• WHAT YOU NEED TO DO: Leaving out all pictures, transcribe the lines below exactly, from the first through the line containing "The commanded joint".

• DATASET EXCERPT:
════════

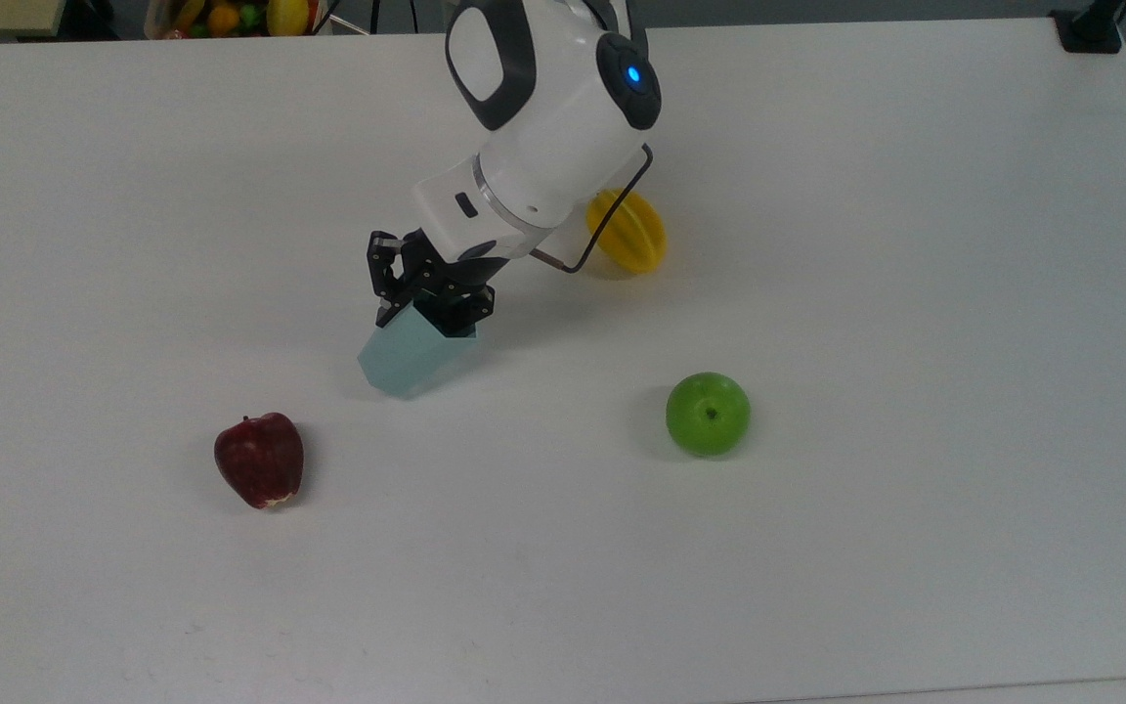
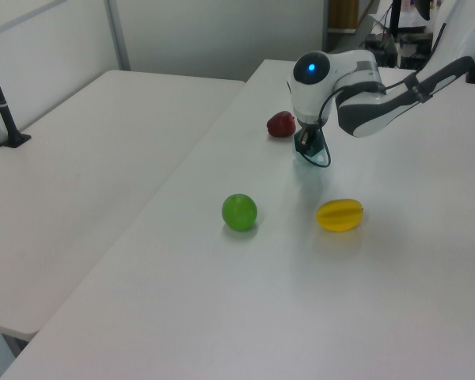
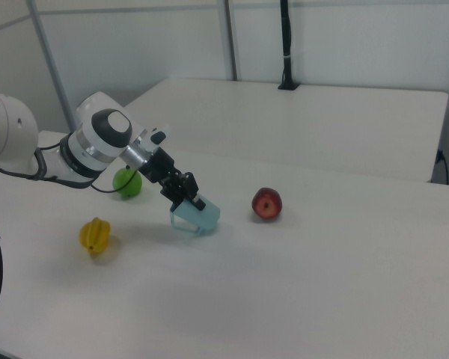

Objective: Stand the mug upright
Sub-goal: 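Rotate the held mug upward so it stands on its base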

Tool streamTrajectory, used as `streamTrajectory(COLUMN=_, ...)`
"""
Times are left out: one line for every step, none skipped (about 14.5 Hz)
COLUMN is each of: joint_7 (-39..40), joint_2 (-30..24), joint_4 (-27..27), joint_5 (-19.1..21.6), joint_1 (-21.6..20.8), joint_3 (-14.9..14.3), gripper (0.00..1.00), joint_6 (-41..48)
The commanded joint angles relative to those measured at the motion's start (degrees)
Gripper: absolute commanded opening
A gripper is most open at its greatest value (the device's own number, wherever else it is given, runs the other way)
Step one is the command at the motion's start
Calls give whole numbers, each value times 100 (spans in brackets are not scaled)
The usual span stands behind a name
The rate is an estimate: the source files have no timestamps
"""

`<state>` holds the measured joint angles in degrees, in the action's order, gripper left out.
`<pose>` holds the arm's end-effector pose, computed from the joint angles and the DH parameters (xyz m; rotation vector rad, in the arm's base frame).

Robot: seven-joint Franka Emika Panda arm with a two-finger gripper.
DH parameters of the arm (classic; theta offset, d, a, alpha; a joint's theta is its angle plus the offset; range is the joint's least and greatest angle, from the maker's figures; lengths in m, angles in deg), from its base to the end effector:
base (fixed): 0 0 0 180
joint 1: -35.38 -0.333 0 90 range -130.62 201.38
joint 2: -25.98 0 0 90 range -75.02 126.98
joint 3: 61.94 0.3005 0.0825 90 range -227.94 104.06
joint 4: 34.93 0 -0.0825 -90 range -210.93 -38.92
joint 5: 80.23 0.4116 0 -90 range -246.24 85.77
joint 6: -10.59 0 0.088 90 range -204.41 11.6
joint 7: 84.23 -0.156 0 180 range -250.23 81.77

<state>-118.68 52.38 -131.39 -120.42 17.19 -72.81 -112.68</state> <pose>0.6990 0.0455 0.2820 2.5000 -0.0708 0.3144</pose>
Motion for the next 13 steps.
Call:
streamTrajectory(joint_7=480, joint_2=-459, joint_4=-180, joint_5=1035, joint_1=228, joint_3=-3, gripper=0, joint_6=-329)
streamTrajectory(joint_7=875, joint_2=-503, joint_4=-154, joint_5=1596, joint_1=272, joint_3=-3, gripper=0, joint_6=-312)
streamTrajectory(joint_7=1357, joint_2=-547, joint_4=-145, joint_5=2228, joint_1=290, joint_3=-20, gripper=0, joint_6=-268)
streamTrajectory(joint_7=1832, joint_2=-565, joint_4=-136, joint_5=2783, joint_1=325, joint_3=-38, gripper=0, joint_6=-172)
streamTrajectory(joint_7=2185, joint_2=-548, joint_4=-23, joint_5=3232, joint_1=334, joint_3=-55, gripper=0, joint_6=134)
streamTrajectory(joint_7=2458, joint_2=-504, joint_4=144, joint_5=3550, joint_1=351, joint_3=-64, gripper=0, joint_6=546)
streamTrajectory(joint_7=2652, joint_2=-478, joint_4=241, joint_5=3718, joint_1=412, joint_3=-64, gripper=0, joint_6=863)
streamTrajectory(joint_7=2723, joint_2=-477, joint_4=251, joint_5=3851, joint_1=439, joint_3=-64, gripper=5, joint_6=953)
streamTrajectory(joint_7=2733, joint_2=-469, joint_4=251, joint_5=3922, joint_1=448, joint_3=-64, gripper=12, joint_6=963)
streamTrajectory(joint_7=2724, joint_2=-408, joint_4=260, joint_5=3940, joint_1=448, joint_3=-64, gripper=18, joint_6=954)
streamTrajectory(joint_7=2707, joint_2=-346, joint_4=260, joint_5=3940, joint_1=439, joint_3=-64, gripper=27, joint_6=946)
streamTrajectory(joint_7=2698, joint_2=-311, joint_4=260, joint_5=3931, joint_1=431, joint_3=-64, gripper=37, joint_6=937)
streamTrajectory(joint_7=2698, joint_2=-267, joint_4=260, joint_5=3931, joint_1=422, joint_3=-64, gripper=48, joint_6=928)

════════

• REPLY:
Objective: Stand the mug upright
Sub-goal: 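Rotate the held mug upward so it stands on its base
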
Tool streamTrajectory, used as `streamTrajectory(COLUMN=_, ...)`
"""
Times are left out: one line for every step, none skipped (about 14.5 Hz)
COLUMN is each of: joint_7 (-39..40), joint_2 (-30..24), joint_4 (-27..27), joint_5 (-19.1..21.6), joint_1 (-21.6..20.8), joint_3 (-14.9..14.3), gripper (0.00..1.00), joint_6 (-41..48)
The commanded joint angles relative to those measured at the motion's start (degrees)

The output given is complete.